L’un des plus célèbres résidents du quartier n’est autre que Sun Yat-sen qui contribua largement à la Révolution chinoise de 1911 et devint le premier président de la République de Chine (1911-1912). Son engagement politique est intimement lié au quartier de Jimbochô où l’on imprima en 1905 le premier numéro de la revue Minbao. Il reste peu de traces de cette présence chinoise si ce n’est une petite stèle dans l’enceinte du petit parc Anzen (sortie A3 à Jimbochô vers Kudanshita, deuxième rue à droite, puis à 100 m environ) qui rappelle que Zhou En-lai a étudié à cet endroit. Un restaurant chinois, le Hanyanglou, fondé en 1911 existe toujours à proximité du parc Anzen. Le reste a disparu lors du séisme de 1923, puis lors de la Seconde Guerre mondiale.

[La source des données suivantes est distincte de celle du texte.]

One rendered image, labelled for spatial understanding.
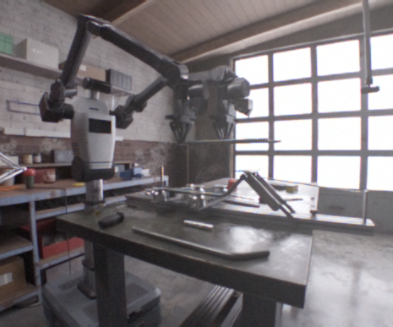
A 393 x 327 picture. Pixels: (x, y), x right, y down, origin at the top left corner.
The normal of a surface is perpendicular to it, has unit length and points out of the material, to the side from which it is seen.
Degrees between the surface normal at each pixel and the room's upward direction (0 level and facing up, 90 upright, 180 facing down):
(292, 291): 90
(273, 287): 90
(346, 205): 90
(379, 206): 90
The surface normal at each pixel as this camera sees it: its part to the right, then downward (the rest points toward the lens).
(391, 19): -0.50, 0.04
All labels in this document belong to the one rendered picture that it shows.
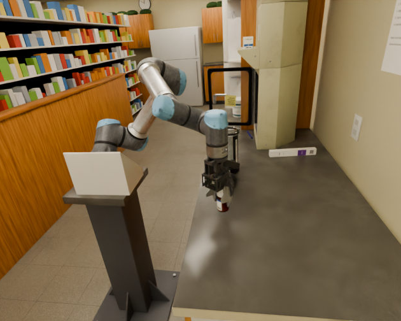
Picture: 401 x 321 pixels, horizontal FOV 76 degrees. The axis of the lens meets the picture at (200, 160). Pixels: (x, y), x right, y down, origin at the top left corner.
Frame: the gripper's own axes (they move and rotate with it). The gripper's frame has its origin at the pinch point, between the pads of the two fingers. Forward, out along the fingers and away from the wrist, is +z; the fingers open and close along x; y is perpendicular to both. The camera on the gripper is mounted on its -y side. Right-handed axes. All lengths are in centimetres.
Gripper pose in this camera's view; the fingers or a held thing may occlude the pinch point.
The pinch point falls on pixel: (222, 200)
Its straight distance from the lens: 100.1
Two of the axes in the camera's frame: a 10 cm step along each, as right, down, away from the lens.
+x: 7.4, 2.5, -6.2
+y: -6.6, 3.6, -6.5
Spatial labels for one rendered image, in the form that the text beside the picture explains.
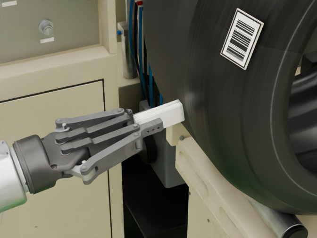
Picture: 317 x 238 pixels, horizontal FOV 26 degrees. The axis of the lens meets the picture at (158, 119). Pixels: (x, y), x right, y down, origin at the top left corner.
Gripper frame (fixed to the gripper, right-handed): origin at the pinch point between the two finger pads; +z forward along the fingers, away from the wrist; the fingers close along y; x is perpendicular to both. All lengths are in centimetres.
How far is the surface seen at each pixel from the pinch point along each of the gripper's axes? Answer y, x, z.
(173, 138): 23.8, 25.5, 9.7
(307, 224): -0.6, 34.4, 24.0
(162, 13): 5.8, -12.3, 4.7
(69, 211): 53, 62, -10
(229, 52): -10.0, -14.0, 6.7
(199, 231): 32, 64, 15
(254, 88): -12.2, -9.4, 8.6
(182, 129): 23.8, 24.4, 11.8
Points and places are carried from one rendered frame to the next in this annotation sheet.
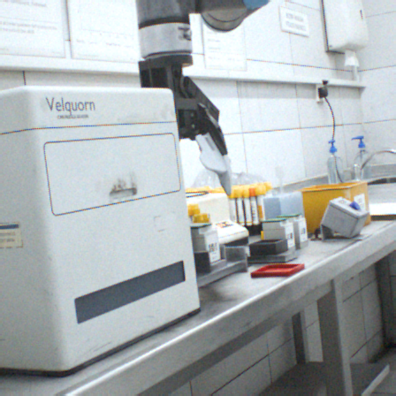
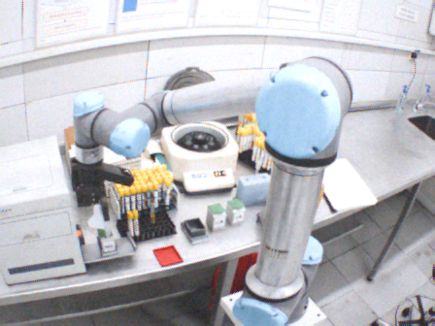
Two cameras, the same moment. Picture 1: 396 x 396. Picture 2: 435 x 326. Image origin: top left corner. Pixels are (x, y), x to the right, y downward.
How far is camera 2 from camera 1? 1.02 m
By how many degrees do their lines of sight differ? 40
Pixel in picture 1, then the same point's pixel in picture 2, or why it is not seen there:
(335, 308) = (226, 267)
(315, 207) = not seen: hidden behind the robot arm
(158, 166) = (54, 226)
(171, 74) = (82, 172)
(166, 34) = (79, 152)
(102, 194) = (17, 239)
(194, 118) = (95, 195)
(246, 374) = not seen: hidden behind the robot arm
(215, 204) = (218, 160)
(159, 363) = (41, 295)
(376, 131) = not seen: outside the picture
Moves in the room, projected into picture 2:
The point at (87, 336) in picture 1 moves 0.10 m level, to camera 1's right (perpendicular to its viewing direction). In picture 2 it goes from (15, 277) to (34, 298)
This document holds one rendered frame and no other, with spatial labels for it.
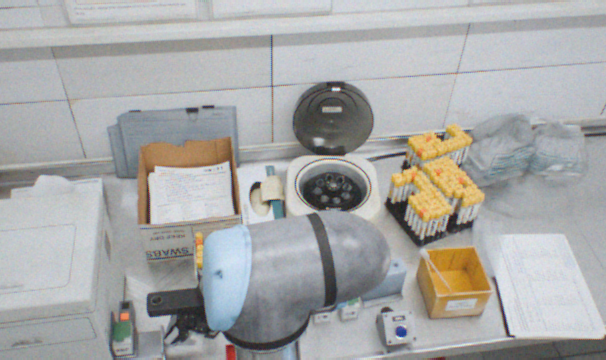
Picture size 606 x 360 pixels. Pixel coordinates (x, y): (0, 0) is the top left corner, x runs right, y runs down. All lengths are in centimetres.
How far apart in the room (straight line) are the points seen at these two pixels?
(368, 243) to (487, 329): 83
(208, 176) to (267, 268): 100
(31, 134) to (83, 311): 68
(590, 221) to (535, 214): 15
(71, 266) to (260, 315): 59
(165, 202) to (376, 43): 69
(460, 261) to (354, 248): 87
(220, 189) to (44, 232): 52
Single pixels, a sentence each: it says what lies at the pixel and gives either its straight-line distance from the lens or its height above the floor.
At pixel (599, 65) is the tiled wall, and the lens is 198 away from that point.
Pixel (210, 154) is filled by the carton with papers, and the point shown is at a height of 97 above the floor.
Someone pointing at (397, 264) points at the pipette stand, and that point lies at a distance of 145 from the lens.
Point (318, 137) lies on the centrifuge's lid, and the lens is 169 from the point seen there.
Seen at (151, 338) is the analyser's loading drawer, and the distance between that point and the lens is 141.
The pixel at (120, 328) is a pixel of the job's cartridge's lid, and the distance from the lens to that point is 136.
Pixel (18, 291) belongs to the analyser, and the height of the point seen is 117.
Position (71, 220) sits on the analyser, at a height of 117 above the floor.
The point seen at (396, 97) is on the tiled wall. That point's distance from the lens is 175.
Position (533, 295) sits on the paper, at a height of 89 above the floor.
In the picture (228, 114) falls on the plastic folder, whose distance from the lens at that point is 166.
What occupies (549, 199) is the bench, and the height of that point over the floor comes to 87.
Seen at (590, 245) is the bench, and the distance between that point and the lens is 178.
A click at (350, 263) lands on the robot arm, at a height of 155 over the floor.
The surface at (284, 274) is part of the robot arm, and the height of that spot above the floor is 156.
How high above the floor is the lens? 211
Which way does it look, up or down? 45 degrees down
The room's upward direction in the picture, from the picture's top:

On trouve néanmoins deux librairies chinoises à Jimbochô. La librairie Tôhô et la librairie Uchiyama, créées bien plus tard, disposent des fonds les plus conséquents sur la Chine ancienne et contemporaine. Voilà donc un quartier qui confirme que le livre constitue souvent un excellent moyen de voyager.
Odaira Namihei
Pratique pour s’y rendre :
Deux lignes de métro font arrêt à Jimbochô. La ligne Hanzômon et la ligne Mita. Néanmoins, on peut s’y rendre aussi en train. En venant de la gare de Tôkyô, il faut emprunter la ligne Chûô et descendre à Ochanomizu. Prendre la sortie ouest et descendre la Meidaidôri jusqu’au croisement de la Yasukunidôri. Cela prend environ une quinzaine de minutes.